■ **Problem statement**
What should come back is the data below, word for word, minus any picture.

■ **Data below**
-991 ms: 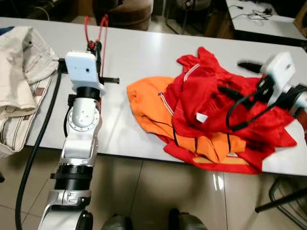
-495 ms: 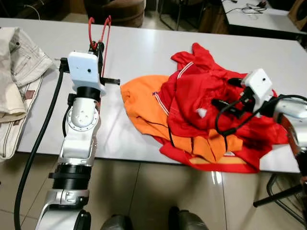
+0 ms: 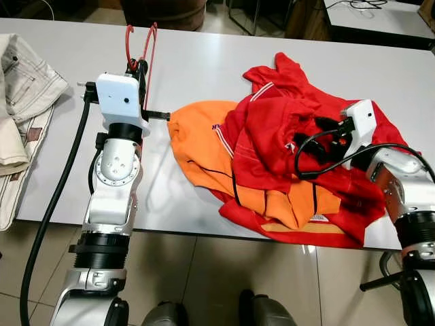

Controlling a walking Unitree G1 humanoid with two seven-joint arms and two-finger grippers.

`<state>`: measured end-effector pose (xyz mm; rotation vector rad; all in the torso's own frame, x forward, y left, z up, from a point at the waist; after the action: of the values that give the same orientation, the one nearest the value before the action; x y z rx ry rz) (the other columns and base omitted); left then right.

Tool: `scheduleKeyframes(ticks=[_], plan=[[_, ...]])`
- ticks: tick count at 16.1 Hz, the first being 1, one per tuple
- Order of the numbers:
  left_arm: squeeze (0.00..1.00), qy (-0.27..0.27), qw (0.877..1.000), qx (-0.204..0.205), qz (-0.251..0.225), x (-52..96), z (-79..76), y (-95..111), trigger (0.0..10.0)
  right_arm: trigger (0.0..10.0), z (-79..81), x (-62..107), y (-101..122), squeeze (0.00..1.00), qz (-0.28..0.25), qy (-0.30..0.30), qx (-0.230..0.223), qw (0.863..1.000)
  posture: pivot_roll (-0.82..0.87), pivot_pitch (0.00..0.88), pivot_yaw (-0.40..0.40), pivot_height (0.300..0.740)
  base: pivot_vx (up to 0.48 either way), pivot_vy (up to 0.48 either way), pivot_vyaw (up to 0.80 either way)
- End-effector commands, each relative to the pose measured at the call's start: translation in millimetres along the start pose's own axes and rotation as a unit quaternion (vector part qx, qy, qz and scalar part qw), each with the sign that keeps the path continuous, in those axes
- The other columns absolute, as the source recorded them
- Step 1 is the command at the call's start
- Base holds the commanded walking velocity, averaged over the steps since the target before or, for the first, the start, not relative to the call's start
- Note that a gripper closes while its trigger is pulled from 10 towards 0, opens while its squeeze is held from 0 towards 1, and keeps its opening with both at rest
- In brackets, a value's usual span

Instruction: Hang hanger

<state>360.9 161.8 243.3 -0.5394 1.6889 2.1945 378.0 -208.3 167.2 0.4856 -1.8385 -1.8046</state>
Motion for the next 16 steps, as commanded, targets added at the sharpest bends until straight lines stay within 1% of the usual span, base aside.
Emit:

■ **Answer for this exercise**
-991 ms: 
-495 ms: 
+0 ms: 

Controlling a walking Unitree G1 humanoid with two seven-joint arms and two-finger grippers.

`<state>`: measured end-effector pose (xyz mm; rotation vector rad; all in the torso's own frame, x forward, y left, z up, from a point at the waist; after the action: of the values that give the same orientation, the one nearest the value before the action; x y z rx ry rz) (the other columns and base omitted); left then right.

Tool: `scheduleKeyframes(ticks=[_], plan=[[_, ...]])`
- ticks: tick count at 16.1 Hz, the first being 1, one per tuple
- Order of the numbers:
  left_arm: squeeze (0.00..1.00), qy (-0.27..0.27), qw (0.877..1.000), qx (-0.204..0.205), qz (-0.251..0.225), x (-52..96), z (-79..76), y (-95..111), trigger (0.0..10.0)
  right_arm: trigger (0.0..10.0), z (-79..81), x (-62..107), y (-101..122), squeeze (0.00..1.00), qz (-0.28..0.25), qy (-0.30..0.30), qx (-0.230..0.223), qw (0.863..1.000)
  posture: pivot_roll (-0.82..0.87), pivot_pitch (0.00..0.88), pivot_yaw (-0.40..0.40), pivot_height (0.300..0.740)
  base: pivot_vx (up to 0.48 either way), pivot_vy (up to 0.48 either way), pivot_vyaw (up to 0.80 either way)
- End-effector commands, each relative to the pose measured at the call's start: translation in millimetres along the start pose's own axes and rotation as a unit quaternion (vector part qx, qy, qz and scalar part qw), each with the sign that keeps the path continuous, in those axes
- The other columns absolute, as the source recorded them
- Step 1 is the command at the call's start
- Base holds the commanded walking velocity, averaged over the steps since the target before or, for the first, the start, not relative to the call's start
- Note that a gripper closes while its trigger is pulled from 10 towards 0, opens while its squeeze is held from 0 towards 1, and keeps its opening with both at rest
- In brackets, a value's usual span

Instruction: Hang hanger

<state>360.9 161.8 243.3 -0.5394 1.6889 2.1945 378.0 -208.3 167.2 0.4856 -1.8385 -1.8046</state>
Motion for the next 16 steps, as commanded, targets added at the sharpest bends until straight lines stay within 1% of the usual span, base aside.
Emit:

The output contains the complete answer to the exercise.